Problem description: Every line below that holds "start" must be copied.

Data:
*** Block opens ***

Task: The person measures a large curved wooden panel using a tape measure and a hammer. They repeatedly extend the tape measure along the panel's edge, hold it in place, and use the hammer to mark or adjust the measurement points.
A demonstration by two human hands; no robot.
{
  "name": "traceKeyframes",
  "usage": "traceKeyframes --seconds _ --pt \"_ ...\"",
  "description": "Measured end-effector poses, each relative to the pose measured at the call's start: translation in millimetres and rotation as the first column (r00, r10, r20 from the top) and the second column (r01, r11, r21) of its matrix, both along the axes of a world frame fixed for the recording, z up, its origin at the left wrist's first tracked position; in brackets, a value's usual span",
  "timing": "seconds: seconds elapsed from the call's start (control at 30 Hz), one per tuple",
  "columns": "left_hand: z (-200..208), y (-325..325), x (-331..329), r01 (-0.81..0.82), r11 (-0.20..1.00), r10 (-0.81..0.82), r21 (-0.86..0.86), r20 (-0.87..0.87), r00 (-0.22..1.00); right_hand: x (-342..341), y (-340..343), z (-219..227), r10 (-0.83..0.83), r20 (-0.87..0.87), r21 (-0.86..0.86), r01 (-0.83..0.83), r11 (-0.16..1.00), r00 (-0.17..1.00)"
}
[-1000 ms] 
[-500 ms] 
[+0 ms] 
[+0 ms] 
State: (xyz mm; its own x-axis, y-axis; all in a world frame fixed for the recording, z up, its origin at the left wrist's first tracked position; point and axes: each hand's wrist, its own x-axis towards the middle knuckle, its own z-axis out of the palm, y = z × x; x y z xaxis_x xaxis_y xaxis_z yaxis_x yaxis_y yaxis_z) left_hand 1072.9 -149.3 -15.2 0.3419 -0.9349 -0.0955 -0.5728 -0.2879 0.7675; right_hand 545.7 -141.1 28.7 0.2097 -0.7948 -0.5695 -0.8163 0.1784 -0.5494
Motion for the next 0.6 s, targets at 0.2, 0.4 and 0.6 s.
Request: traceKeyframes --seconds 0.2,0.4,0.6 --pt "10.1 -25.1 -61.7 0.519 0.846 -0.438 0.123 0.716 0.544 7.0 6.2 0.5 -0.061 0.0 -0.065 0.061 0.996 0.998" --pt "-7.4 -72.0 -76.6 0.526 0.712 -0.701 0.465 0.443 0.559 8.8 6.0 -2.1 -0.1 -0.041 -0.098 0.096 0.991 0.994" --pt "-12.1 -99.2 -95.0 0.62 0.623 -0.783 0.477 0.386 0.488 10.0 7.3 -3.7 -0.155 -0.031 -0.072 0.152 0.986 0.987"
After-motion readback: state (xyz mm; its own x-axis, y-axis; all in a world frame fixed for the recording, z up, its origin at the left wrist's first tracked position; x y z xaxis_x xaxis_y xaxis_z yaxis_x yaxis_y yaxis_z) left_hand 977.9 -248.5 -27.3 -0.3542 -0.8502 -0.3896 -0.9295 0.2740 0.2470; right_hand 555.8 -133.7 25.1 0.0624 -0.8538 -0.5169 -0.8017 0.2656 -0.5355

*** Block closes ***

Solution for this problem:
  "description": "Measured end-effector poses, each relative to the pose measured at the call's start: translation in millimetres and rotation as the first column (r00, r10, r20 from the top) and the second column (r01, r11, r21) of its matrix, both along the axes of a world frame fixed for the recording, z up, its origin at the left wrist's first tracked position; in brackets, a value's usual span",
  "timing": "seconds: seconds elapsed from the call's start (control at 30 Hz), one per tuple",

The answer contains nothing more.